• **Assignment**
Every line in the entries where "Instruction" is found should be copied.

• **Listed records**
_ _ _

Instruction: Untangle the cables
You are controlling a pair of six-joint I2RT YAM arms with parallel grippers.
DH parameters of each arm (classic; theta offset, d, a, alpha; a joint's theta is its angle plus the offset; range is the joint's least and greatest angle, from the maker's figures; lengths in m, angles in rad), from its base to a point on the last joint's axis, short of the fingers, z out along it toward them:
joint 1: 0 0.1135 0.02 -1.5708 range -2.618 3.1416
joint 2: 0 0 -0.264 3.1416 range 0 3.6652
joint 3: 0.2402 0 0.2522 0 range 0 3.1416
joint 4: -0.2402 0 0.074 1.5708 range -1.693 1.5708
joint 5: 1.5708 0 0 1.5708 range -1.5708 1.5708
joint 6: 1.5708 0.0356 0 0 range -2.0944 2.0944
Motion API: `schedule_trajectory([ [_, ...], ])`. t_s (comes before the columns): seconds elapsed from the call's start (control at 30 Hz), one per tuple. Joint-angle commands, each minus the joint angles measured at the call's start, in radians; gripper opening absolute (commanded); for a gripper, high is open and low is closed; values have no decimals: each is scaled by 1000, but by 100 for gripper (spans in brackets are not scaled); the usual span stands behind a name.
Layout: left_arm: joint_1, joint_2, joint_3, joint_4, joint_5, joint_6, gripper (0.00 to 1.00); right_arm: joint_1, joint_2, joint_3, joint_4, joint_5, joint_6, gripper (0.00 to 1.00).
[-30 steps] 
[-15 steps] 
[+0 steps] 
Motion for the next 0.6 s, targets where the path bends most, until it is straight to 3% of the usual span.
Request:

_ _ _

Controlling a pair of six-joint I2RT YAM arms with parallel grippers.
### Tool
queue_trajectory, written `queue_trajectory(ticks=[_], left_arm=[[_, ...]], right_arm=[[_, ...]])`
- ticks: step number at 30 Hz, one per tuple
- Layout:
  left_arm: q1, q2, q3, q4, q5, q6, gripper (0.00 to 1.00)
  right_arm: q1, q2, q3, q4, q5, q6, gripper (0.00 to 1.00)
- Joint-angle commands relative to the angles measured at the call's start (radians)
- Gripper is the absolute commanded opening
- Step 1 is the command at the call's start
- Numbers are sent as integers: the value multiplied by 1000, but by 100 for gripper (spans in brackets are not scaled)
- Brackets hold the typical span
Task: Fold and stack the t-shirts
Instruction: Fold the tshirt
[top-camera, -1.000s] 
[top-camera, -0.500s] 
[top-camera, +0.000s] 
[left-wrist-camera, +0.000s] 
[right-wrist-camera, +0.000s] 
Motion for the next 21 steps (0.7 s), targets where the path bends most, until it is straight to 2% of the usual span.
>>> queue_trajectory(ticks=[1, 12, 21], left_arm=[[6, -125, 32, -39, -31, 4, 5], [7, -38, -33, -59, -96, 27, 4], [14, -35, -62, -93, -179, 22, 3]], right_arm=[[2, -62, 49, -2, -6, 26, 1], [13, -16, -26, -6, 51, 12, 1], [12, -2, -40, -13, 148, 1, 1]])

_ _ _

• **Response area**
Instruction: Untangle the cables
Instruction: Fold the tshirt

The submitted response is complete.